Ela sabia, no entanto, que estava fora de cogitação fazer tal greve. Não era de sua índole. Ela nunca poderia cruzar os braços enquanto o leite amargava fora da geladeira, ou a toalha molhasse, lentamente, a cama. Além do mais, ela gostava da arrumação, de ver tudo organizado. Queria apenas reconhecimento pelo seu esforço. Nem que fosse um “obrigado” aos ventos, sem um contato visual ou um carinhoso abraço.
Guardou o leite, a manteiga. Estendeu a toalha no banheiro. Lavou as louças e colocou as roupas sujas na máquina de lavar. Ela sabia a que horas ele chegaria em casa e quanto tempo teria para arrumar tudo. Não teria que fazer nada correndo. Estava tranquila. Fez faxina no banheiro, varreu o chão, limpou os espelhos, as janelas. Colocou tudo no seu devido lugar, mesmo sabendo que ele nunca mantinha a sua organização e guardava tudo onde bem entendesse, obrigando-a a refazer tudo assim que ele saísse novamente.
Sentiu orgulho do trabalho feito, concluído poucos minutos antes de ele retornar, no início da noite. Já tinha comido na rua e não precisaria cozinhar. Queria apenas relaxar no sofá até a hora de dormir. “Pelo menos não precisarei limpar panelas sujas amanhã”, ela pensou, com certa satisfação.
Como esperado, ele não notou o quanto a casa estava limpa. Não percebeu que a roupa estava estendida. Não percebeu o resgate ao leite ou à manteiga. Estava apenas ali, inerte, no sofá, sem sequer reconhecer a sua presença.
Enquanto ele via televisão — lazer que não a agradava — ela reparou que ele mexia constantemente no seu celular, como se o aparelho fosse o foco da sua atenção, e não o programa que passava na tela. Percebeu que ele digitava constantemente e, após cada notificação recebida, sorria como uma criança entusiasmada. Ele conversava com alguém.
Sentiu vontade de perguntar quem e o porquê dos sorrisos, mas ela não teve coragem, afinal, ele tinha direito à sua privacidade. A atitude, porém, a incomodou bastante. “E se fosse uma mulher?”, considerava, com certo constrangimento. Se seu rosto pudesse enrubescer, ela teria ficado vermelha.
O entusiasmo, porém, não durou muito. Alguma mensagem trocada não foi bem recebida e o seu humor virou. O sorriso deu lugar a um semblante sério e, após mais algumas notificações, a um olhar fechado. Ele bufava e chegou a xingar alto. Ela não ousou se intrometer.

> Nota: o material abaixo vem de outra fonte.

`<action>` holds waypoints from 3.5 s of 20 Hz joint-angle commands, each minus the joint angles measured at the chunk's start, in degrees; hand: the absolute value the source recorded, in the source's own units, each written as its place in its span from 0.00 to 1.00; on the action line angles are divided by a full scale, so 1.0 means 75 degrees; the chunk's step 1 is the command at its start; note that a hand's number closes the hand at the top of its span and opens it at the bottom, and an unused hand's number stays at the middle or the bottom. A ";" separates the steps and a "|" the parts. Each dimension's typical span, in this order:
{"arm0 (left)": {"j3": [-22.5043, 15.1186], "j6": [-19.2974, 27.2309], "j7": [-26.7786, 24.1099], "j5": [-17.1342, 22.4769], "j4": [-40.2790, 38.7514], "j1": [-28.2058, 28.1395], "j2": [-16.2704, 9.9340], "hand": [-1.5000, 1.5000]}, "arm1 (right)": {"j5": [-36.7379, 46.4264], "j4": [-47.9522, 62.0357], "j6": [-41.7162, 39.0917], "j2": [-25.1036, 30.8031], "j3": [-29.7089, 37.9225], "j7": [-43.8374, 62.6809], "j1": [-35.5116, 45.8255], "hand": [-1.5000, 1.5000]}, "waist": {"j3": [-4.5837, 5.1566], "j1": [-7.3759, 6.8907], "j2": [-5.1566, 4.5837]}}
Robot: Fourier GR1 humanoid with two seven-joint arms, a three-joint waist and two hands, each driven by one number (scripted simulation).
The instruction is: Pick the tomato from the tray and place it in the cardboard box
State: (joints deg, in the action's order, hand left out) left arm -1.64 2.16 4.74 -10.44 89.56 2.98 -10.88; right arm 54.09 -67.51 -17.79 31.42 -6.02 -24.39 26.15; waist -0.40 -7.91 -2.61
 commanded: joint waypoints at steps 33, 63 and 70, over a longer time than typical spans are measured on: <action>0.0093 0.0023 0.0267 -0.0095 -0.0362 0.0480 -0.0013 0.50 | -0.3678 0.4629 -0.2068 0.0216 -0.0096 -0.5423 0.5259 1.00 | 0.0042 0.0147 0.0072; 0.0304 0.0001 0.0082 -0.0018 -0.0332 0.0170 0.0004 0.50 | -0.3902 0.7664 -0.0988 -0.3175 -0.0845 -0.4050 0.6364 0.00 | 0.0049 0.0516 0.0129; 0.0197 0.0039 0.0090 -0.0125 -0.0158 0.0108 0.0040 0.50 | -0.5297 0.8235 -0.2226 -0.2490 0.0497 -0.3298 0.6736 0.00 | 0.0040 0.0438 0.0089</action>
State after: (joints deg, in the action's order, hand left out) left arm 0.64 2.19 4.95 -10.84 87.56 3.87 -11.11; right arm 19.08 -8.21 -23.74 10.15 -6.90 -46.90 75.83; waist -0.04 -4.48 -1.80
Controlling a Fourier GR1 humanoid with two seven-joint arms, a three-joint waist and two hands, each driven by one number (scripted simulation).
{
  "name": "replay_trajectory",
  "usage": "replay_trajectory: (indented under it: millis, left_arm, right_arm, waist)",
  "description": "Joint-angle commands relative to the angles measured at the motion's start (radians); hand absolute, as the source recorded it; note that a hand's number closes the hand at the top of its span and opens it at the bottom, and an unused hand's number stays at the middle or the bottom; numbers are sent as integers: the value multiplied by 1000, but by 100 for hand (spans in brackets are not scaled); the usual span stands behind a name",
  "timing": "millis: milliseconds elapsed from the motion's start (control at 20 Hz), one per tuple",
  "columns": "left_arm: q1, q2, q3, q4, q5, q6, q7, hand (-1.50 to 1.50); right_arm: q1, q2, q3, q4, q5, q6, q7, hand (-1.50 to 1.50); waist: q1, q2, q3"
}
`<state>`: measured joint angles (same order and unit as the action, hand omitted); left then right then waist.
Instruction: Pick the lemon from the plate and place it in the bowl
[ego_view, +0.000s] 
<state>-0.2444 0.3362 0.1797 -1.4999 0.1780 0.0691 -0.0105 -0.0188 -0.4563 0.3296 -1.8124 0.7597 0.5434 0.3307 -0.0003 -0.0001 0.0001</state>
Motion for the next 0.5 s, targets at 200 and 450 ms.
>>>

Resolveu que comeria, sim, algo. Ele foi até a cozinha, abriu o freezer e pegou uma lasanha congelada. Esquentou-a no forno micro-ondas e, enquanto esperava, devorou um bolo de supermercado comprado no dia anterior. A lasanha foi igualmente consumida com fervor e a refeição foi complementada com um pote inteiro de sorvete e com um resto de um cheese cake quase esquecido no fundo da geladeira. Quando ele saiu da cozinha, ela viu o estrago feito à sua arrumação. Quis arrumar tudo, ali, desde já, mas achou prudente que o fizesse no dia seguinte, quando ele saísse de casa.
Ele levou consigo o mau-humor para a cama. Deitou-se sem falar qualquer palavra, sem tomar banho, sem escovar os dentes. Rolou na cama por horas sem conseguir dormir, enquanto ela permanecia ao seu lado, impotente.
Quando ele caiu no sono, ela continuou a observá-lo, contemplando se deveria ajudá-lo de alguma forma, mas tinha medo da sua reação ao ouvi-la se intrometendo.
Após alguns minutos de um turbulento sono, ele acordou aos gritos.
— O que aconteceu? — ela perguntou, quase sem voz.
— Tive um pesadelo.
— Isso sempre acontece quando você come muito antes de dormir.
— É, eu sei.
— Quer algo? Um copo de água, talvez?
— Não, obrigado. Vou tentar dormir novamente.
Ao fechar os olhos, ele lembrou-se de que morava sozinho.